> _Material for this exercise_:
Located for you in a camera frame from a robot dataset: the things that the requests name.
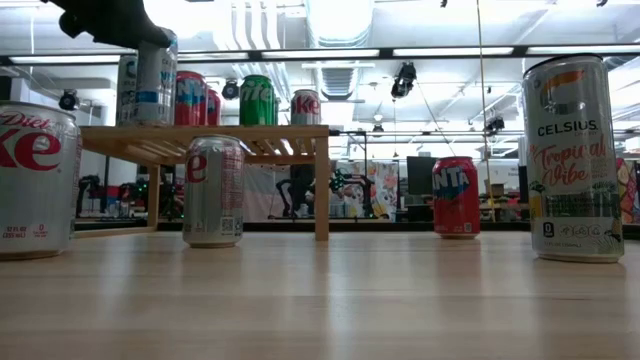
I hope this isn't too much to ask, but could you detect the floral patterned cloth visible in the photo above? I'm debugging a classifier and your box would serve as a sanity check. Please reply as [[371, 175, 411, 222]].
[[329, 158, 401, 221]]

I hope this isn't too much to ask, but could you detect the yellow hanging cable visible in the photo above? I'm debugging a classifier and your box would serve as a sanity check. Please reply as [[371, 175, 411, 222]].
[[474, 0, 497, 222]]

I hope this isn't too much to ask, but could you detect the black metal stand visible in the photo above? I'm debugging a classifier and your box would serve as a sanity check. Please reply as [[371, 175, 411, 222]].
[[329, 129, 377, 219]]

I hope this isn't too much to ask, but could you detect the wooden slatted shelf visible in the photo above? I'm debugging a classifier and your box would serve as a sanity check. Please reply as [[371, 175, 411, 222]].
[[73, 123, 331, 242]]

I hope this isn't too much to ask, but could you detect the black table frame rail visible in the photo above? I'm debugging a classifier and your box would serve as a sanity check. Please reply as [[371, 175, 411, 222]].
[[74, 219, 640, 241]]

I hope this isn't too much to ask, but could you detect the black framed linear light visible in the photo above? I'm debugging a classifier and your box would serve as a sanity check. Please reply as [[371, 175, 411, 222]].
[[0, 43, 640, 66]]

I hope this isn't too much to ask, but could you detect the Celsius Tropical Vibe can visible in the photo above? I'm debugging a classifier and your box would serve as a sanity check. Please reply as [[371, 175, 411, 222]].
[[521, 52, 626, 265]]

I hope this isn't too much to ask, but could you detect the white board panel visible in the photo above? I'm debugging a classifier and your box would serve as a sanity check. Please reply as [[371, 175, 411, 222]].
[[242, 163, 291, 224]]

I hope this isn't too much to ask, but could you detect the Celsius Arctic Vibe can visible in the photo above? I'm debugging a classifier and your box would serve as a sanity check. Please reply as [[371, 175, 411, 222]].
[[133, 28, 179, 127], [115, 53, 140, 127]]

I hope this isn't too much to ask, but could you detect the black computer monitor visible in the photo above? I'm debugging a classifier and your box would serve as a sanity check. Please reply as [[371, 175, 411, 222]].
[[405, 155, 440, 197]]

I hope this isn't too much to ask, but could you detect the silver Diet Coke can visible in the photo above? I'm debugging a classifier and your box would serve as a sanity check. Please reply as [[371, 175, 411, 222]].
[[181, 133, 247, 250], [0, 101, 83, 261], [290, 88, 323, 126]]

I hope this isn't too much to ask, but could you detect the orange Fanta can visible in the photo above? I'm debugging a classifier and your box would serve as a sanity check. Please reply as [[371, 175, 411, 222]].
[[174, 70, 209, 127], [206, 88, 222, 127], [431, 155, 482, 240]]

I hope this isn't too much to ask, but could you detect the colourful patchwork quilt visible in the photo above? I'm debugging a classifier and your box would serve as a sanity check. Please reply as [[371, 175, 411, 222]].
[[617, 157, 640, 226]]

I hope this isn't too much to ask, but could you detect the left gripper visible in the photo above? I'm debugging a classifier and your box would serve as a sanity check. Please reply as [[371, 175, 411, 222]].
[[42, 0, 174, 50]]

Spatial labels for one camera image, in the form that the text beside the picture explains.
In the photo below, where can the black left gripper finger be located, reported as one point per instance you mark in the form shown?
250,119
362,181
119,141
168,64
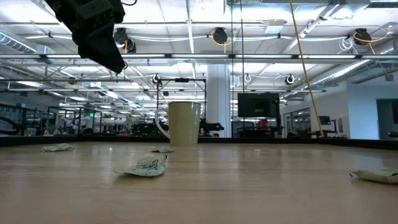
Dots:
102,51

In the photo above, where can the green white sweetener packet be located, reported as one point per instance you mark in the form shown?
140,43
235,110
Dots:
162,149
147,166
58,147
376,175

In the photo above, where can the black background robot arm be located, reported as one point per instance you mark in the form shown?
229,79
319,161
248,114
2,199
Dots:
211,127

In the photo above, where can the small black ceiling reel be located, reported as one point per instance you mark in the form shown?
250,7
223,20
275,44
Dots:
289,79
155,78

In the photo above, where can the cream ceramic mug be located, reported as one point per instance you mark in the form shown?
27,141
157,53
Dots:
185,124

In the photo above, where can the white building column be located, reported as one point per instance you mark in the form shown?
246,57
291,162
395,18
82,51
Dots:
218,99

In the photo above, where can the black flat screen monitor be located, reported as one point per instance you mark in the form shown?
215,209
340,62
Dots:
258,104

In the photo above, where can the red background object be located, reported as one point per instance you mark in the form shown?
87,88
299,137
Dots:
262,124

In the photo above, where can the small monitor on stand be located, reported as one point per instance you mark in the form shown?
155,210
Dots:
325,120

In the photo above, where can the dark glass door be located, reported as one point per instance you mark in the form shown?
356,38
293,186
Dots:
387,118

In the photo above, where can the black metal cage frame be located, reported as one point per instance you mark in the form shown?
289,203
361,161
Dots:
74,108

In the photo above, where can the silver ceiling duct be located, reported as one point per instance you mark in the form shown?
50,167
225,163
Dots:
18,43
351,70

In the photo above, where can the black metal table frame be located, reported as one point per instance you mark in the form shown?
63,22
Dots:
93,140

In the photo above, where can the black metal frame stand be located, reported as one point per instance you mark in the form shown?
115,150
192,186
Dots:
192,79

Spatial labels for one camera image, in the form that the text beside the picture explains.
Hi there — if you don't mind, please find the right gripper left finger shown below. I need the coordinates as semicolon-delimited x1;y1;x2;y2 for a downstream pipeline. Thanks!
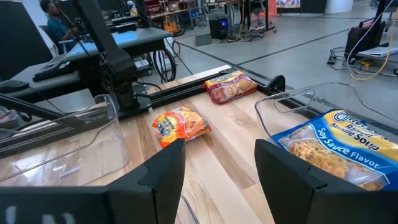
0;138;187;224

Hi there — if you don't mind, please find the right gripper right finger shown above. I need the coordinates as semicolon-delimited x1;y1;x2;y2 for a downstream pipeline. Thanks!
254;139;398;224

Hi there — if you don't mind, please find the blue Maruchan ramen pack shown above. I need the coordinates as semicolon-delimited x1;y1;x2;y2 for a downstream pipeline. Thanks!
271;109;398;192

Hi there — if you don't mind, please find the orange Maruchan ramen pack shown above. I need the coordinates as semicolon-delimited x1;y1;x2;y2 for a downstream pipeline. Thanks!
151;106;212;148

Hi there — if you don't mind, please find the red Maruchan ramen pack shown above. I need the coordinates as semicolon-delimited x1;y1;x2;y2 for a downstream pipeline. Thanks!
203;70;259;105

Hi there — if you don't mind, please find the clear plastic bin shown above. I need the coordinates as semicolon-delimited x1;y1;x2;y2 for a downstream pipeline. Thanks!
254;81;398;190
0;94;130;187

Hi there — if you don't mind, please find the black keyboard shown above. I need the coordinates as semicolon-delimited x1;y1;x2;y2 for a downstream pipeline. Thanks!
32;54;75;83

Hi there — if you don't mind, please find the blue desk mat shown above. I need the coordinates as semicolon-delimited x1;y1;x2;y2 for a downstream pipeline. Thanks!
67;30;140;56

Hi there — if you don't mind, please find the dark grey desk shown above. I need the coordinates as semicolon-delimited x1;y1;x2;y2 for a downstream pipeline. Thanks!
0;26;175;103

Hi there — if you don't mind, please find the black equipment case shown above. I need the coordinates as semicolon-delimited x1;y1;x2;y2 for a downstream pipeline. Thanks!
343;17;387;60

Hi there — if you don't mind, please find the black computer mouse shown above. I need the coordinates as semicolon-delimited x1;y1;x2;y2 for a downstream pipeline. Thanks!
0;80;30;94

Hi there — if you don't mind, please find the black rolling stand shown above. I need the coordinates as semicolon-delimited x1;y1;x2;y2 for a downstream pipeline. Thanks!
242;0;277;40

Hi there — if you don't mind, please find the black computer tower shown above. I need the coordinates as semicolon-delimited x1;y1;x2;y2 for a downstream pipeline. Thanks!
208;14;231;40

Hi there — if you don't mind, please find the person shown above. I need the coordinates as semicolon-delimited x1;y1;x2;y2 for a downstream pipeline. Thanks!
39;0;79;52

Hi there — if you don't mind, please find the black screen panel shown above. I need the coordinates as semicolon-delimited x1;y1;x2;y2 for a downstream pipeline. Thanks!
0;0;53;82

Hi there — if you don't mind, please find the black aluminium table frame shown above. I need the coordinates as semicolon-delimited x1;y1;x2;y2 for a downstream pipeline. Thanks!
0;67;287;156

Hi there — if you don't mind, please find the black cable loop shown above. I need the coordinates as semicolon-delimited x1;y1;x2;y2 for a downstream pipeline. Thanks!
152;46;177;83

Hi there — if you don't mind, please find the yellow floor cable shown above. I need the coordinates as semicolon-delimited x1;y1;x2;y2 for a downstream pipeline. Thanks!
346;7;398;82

---

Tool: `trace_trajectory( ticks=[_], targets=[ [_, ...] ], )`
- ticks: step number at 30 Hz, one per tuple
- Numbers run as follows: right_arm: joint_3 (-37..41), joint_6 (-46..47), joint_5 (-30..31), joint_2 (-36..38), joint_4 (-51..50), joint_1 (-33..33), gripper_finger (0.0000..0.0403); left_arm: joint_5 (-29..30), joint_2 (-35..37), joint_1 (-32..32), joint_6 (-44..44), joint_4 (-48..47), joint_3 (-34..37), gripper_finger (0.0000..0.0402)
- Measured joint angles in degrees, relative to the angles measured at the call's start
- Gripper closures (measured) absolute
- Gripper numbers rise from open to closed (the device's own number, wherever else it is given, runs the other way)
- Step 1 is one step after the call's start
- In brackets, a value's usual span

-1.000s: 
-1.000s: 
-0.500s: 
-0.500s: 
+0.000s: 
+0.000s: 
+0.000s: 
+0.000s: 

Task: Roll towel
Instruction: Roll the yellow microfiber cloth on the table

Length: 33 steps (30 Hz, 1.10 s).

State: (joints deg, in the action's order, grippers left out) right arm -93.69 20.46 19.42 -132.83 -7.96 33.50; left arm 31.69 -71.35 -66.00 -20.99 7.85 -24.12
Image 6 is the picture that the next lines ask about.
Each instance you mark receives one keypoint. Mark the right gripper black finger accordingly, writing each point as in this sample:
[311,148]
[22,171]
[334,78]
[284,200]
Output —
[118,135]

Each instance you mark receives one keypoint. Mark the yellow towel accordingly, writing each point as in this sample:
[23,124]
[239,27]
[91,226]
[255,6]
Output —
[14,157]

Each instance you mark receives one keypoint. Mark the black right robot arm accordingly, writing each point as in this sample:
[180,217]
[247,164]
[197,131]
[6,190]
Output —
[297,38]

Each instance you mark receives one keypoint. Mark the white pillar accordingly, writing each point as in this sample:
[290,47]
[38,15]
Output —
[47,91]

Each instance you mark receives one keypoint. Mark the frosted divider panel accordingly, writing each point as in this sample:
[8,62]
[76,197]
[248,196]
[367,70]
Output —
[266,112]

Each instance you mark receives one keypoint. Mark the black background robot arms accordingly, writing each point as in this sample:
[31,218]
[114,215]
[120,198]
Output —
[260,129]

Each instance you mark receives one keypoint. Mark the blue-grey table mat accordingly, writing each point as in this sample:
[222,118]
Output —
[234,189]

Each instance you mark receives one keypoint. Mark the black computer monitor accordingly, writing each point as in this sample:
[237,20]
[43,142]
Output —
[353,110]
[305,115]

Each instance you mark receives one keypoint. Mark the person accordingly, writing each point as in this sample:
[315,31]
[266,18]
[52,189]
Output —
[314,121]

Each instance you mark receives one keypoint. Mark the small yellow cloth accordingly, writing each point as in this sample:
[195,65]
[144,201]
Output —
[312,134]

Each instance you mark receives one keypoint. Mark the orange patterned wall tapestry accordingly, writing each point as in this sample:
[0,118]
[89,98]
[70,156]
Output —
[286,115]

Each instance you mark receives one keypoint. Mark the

> _Assignment_:
Every line above that holds "start" should be copied out.

> _Response area_:
- Measured joint angles in degrees, relative to the angles measured at the call's start
- Step 1 is one step after the call's start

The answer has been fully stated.